Segment Open

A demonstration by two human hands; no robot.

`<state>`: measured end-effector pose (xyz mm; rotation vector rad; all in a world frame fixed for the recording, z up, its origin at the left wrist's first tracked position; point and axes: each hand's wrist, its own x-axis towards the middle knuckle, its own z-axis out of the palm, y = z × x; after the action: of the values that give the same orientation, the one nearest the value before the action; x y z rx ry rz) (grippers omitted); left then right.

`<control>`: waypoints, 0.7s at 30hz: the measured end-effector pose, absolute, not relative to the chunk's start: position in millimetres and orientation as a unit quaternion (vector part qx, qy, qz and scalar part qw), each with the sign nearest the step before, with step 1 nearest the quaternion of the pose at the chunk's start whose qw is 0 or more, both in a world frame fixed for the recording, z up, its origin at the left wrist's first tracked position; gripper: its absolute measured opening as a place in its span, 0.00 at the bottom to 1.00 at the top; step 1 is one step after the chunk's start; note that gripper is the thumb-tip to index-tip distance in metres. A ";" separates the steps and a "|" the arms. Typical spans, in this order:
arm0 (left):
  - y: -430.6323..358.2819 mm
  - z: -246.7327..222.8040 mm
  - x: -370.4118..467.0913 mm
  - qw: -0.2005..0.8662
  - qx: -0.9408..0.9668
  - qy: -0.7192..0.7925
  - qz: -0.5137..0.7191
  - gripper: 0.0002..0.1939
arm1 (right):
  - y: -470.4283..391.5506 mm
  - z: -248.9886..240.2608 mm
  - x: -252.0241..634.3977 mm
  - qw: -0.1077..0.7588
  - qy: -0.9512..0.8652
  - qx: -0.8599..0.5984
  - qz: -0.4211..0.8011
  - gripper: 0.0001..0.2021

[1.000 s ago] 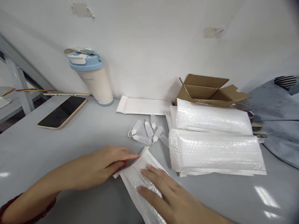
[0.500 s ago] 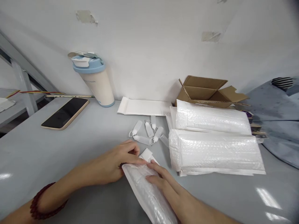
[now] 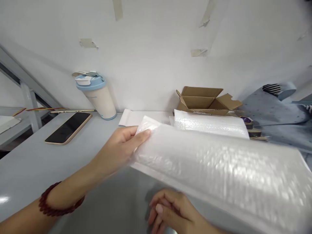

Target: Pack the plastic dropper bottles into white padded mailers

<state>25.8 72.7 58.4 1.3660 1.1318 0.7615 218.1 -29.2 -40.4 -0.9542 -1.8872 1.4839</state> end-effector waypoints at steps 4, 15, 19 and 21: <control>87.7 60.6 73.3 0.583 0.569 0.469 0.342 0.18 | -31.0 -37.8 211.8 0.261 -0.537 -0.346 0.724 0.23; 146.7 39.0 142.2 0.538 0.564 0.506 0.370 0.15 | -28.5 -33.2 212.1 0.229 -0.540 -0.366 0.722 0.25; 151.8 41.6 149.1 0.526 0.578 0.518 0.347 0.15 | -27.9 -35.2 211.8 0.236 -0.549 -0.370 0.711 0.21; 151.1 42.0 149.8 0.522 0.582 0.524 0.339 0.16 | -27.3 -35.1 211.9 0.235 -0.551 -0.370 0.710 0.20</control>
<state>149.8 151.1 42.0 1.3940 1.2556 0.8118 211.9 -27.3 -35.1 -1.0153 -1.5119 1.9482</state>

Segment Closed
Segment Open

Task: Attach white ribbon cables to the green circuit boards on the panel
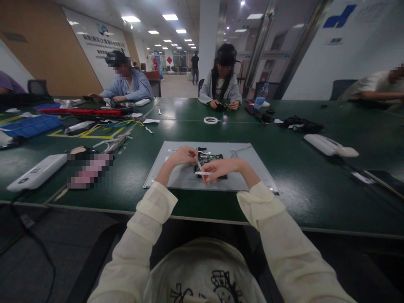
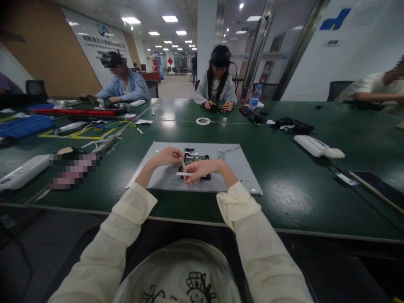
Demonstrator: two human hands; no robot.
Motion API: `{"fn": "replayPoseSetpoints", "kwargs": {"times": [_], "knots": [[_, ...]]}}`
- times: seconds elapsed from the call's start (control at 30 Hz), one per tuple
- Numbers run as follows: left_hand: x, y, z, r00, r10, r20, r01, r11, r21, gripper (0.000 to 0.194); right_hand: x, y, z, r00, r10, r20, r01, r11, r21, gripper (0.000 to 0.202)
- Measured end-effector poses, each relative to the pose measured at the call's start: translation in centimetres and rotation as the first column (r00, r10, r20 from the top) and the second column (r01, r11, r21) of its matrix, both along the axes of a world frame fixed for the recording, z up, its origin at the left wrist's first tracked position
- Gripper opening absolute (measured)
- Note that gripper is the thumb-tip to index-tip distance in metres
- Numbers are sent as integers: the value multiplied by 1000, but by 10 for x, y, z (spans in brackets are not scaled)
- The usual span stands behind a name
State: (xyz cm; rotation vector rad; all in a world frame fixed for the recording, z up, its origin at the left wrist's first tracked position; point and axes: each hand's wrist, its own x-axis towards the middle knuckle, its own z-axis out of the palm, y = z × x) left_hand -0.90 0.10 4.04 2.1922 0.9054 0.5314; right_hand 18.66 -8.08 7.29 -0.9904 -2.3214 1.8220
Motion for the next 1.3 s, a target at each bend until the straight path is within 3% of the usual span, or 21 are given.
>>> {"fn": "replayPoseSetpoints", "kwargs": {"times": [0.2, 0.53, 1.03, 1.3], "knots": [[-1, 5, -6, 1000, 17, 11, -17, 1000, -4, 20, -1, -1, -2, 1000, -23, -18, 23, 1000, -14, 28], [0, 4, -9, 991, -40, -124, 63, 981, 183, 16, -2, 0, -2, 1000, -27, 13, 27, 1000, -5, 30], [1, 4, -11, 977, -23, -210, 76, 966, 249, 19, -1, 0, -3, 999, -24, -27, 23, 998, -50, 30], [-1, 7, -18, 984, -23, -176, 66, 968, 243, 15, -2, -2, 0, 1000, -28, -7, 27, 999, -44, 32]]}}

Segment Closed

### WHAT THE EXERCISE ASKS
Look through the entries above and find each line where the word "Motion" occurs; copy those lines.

### EXERCISE RESULT
Motion API: `{"fn": "replayPoseSetpoints", "kwargs": {"times": [_], "knots": [[_, ...]]}}`
Motion for the next 1.3 s, a target at each bend until the straight path is within 3% of the usual span, or 21 are given.

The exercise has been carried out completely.